Key Responsibilities:
- Collaborate cross-functionally to promote SRE and DevSecOps best practices across the organization.
- Build and maintain reliable, scalable systems with a focus on availability, performance, and resiliency.
- Establish and monitor SLOs/SLIs, and develop comprehensive dashboards to support decision-making from both technical and business perspectives.
- Lead efforts to reduce toil through automation, self-healing systems, and advanced monitoring (e.g., synthetic monitoring, RUM).
- Apply observability and reliability testing practices from architecture through operations, leveraging Agile and product-based models.
- Drive the adoption of cutting-edge tools in observability, automation, platform engineering, AIOps, and MLOps.
- Contribute to and lead Communities of Practice (CoP) and SRE Office Hours to foster knowledge sharing and continuous improvement.
Qualifications:
SRE & DevOps Expertise:
- Strong experience in observability, toil reduction, incident response, and performance optimization.
- Proficient with monitoring tools such as Dynatrace, CloudWatch, and Azure Monitor.
- Skilled in IaC, CaC, JSON, and scripting with Python, Node.js, Ruby, PowerShell, and Shell.
- Deep understanding of Dynatrace advanced features: DT Guardian, RUM, Synthetic Monitoring, AI-based event correlation.
Cloud & Automation:
- Expert in AWS Cloud services: CDK, Lambda, CloudWatch, EKS, EC2, ELB, S3, SSM.
- Experience with log ingestion pipelines (AWS Firehose, Dynatrace OpenPipeline), and operational dashboards.

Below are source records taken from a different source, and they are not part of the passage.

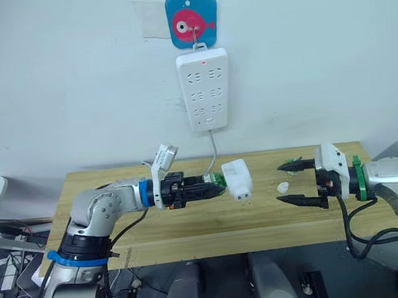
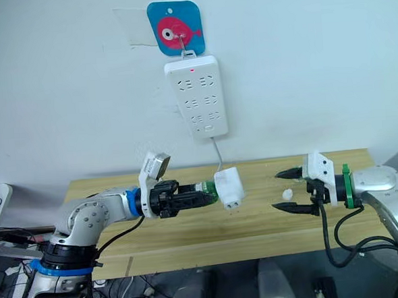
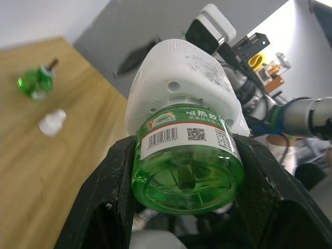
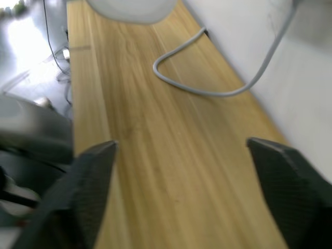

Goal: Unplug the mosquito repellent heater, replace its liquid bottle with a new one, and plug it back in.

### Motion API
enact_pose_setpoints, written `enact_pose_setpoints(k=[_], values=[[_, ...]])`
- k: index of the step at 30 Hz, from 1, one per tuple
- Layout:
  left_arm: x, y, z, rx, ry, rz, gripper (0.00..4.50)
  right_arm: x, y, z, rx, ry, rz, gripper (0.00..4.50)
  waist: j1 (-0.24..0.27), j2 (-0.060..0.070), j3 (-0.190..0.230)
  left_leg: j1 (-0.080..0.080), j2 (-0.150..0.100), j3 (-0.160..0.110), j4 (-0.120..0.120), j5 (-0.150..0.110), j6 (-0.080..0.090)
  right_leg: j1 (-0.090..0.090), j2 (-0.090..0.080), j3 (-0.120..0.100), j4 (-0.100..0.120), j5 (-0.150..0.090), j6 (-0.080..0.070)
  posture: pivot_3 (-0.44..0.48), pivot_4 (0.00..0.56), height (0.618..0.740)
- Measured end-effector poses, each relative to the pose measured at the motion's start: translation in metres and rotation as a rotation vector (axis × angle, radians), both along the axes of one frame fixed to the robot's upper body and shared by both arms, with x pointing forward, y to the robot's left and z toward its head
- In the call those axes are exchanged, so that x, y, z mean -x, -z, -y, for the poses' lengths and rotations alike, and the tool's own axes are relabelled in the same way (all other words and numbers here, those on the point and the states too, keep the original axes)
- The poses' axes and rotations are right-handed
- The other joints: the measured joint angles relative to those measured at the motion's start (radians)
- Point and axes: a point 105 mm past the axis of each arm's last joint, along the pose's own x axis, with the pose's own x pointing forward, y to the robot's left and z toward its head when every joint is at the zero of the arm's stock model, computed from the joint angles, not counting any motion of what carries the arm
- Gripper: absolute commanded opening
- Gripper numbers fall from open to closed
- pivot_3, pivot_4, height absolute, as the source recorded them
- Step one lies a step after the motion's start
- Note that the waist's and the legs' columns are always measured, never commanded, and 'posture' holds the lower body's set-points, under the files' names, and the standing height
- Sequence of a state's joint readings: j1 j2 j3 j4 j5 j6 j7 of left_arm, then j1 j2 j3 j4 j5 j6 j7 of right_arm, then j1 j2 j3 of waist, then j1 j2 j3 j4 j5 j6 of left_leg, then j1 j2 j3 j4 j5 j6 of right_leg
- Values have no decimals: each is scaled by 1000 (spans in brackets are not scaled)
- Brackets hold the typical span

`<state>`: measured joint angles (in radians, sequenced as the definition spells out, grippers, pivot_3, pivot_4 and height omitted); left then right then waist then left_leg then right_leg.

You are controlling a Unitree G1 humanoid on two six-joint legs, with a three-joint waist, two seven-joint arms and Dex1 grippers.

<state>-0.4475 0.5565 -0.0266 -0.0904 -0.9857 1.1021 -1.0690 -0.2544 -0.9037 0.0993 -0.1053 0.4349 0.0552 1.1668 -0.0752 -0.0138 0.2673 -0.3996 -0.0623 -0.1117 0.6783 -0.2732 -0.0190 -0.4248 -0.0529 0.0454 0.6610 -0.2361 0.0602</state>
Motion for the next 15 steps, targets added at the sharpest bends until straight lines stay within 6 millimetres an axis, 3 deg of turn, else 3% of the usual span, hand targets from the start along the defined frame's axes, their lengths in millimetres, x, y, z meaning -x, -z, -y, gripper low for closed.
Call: enact_pose_setpoints(k=[6,15], values=[[5,-2,4,12,52,-52,2234,-7,-15,-20,40,-195,401,4478,-8,0,0,1,0,0,0,0,-1,0,0,1,1,0,0,-133,197,740],[5,-2,5,14,60,-58,2234,5,-21,-40,11,-386,630,4478,-9,0,0,1,1,0,0,0,-1,0,-1,1,1,0,0,-134,204,740]])
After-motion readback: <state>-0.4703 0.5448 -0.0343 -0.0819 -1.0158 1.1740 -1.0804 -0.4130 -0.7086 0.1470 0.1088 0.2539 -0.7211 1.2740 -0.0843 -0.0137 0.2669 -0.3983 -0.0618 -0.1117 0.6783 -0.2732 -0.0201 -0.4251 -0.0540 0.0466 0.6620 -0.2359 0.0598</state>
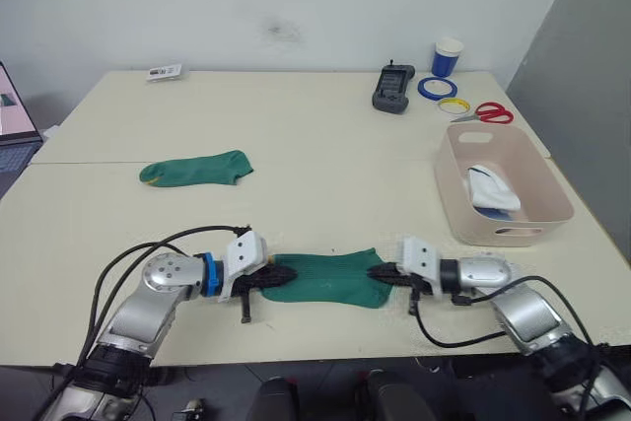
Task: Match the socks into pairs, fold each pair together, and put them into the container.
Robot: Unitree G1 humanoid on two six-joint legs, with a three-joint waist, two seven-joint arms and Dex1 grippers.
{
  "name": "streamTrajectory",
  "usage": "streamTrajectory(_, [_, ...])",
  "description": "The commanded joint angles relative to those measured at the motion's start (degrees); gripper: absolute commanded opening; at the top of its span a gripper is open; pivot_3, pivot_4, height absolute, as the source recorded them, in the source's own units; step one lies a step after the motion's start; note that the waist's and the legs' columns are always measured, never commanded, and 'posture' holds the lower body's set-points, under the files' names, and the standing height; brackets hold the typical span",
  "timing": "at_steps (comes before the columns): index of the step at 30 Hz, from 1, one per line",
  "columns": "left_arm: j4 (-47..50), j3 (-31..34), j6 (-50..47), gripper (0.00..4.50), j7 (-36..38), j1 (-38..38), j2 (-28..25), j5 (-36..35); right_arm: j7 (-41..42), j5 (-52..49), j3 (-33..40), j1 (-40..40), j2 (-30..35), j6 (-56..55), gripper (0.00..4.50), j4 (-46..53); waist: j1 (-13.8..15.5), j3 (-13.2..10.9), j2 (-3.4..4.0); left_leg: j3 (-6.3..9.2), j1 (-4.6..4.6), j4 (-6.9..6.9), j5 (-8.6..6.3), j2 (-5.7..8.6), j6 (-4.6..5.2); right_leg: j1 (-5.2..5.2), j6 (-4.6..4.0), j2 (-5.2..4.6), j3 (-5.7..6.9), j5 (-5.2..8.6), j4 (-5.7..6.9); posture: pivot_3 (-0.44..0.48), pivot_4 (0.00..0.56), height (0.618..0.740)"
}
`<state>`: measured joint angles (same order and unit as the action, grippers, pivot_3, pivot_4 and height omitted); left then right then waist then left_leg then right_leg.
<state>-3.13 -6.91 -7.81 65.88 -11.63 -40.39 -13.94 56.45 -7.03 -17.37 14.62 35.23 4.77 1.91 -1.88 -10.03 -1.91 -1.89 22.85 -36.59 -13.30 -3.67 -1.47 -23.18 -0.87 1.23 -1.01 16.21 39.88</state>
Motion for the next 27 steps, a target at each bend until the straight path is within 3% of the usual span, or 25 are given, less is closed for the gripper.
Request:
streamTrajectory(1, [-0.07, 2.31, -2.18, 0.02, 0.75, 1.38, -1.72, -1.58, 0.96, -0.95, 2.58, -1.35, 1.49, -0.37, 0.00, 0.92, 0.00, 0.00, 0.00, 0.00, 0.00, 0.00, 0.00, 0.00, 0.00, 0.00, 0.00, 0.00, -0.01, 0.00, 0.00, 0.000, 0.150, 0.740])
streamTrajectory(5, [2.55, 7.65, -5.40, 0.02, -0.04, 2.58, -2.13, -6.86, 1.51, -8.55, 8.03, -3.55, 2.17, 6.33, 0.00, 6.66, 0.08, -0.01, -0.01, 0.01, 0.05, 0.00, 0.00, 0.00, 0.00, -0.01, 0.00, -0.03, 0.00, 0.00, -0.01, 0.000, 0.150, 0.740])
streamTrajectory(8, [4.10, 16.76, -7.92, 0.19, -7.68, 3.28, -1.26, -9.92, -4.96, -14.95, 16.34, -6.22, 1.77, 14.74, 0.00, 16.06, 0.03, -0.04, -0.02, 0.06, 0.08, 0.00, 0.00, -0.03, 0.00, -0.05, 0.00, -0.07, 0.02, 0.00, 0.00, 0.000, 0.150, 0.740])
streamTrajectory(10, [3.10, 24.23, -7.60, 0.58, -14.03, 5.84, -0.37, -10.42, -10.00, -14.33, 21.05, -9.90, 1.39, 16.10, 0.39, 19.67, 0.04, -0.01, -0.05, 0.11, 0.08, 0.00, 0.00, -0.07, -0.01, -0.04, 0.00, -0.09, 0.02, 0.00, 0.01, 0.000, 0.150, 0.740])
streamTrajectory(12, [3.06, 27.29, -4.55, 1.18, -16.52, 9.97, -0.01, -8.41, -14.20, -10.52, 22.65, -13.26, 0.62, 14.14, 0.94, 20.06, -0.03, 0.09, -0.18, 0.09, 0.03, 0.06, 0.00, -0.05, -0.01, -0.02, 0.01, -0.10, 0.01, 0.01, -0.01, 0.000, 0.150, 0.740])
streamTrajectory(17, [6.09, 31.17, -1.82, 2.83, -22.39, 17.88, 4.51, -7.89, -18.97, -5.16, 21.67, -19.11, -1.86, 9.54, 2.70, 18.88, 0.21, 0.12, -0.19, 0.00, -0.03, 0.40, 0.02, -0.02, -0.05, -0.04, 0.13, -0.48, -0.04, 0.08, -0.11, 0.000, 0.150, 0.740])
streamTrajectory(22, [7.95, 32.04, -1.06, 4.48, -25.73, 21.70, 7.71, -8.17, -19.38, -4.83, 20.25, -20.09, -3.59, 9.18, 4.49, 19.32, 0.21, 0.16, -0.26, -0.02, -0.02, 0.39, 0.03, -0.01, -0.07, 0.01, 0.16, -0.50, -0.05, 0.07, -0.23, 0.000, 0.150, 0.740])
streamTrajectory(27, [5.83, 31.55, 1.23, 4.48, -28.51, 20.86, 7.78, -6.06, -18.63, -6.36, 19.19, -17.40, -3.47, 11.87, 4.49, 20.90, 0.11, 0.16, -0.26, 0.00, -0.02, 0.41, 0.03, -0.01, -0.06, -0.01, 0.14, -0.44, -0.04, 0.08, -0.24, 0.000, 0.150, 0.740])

- Hands-on experience with Ansible Tower, AWS SSM, Bitbucket/GitHub, and CI/CD workflows.
Orchestration & Data:
- Familiarity with orchestration tools like Step Functions, Apache Airflow, and container platforms.
- Knowledge of data pipelines, data lakes, and databases (Redshift, RDS, Aurora, PostgreSQL, SQL Server, Oracle).
Leadership & Communication:
- Strong problem-solving and knowledge management skills.
- Effective communicator who bridges technical and business teams.
- Collaborative, inclusive leader who builds high-performing teams and fosters a culture of growth and recognition.